# Instructions to follow
Transcribe the listing below in full, exactly, with no images.
-- Recorded information follows --
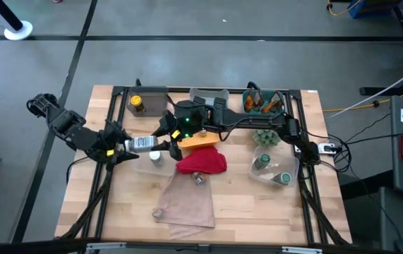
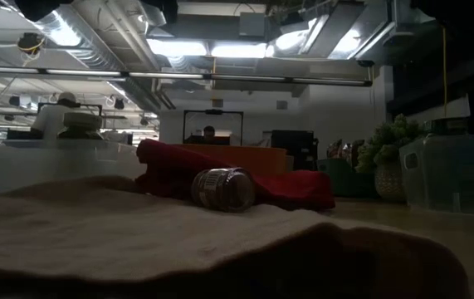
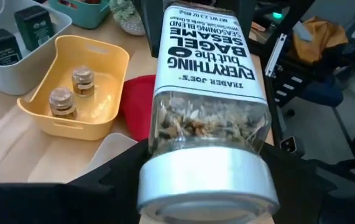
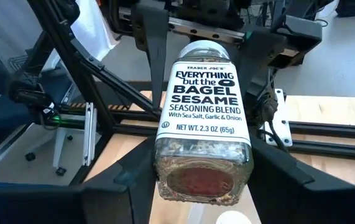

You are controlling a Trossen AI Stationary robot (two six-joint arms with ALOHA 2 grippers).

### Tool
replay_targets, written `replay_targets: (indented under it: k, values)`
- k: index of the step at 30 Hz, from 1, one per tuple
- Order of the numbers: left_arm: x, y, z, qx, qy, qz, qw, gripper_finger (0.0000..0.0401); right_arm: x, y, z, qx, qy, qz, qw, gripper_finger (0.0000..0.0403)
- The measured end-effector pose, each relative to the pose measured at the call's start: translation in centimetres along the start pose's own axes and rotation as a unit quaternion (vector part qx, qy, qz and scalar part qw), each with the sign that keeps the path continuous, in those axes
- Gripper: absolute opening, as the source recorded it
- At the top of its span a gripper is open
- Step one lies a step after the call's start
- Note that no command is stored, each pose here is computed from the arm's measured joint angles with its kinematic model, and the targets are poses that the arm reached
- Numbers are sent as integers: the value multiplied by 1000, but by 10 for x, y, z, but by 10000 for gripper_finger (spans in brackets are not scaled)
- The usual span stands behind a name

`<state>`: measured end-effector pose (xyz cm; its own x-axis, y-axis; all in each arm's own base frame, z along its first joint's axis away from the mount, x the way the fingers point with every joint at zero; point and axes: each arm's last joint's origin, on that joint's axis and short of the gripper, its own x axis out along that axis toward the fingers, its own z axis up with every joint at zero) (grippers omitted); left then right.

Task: Sort spices by type
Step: Put the white seasoning bottle into the left transparent bin

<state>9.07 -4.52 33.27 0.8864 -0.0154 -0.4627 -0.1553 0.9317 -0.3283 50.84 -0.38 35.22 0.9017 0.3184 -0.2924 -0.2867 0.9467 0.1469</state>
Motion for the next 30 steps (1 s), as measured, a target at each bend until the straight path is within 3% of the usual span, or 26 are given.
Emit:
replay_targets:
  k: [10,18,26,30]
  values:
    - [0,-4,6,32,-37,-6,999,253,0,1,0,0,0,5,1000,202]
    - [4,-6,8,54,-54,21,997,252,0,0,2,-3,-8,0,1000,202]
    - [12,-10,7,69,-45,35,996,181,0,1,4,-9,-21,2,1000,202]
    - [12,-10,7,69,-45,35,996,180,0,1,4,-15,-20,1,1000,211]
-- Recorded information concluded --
# Completed task
You are controlling a Trossen AI Stationary robot (two six-joint arms with ALOHA 2 grippers).

### Tool
replay_targets, written `replay_targets: (indented under it: k, values)`
- k: index of the step at 30 Hz, from 1, one per tuple
- Order of the numbers: left_arm: x, y, z, qx, qy, qz, qw, gripper_finger (0.0000..0.0401); right_arm: x, y, z, qx, qy, qz, qw, gripper_finger (0.0000..0.0403)
- The measured end-effector pose, each relative to the pose measured at the call's start: translation in centimetres along the start pose's own axes and rotation as a unit quaternion (vector part qx, qy, qz and scalar part qw), each with the sign that keeps the path continuous, in those axes
- Gripper: absolute opening, as the source recorded it
- At the top of its span a gripper is open
- Step one lies a step after the call's start
- Note that no command is stored, each pose here is computed from the arm's measured joint angles with its kinematic model, and the targets are poses that the arm reached
- Numbers are sent as integers: the value multiplied by 1000, but by 10 for x, y, z, but by 10000 for gripper_finger (spans in brackets are not scaled)
- The usual span stands behind a name

`<state>`: measured end-effector pose (xyz cm; its own x-axis, y-axis; all in each arm's own base frame, z along its first joint's axis away from the mount, x the way the fingers point with every joint at zero; point and axes: each arm's last joint's origin, on that joint's axis and short of the gripper, its own x axis out along that axis toward the fingers, its own z axis up with every joint at zero) (grippers omitted); left then right.

Task: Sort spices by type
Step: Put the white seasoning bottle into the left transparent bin

<state>9.07 -4.52 33.27 0.8864 -0.0154 -0.4627 -0.1553 0.9317 -0.3283 50.84 -0.38 35.22 0.9017 0.3184 -0.2924 -0.2867 0.9467 0.1469</state>
Motion for the next 30 steps (1 s), as measured, a target at each bend until the straight path is within 3% of the usual span, or 26 are given.
Emit:
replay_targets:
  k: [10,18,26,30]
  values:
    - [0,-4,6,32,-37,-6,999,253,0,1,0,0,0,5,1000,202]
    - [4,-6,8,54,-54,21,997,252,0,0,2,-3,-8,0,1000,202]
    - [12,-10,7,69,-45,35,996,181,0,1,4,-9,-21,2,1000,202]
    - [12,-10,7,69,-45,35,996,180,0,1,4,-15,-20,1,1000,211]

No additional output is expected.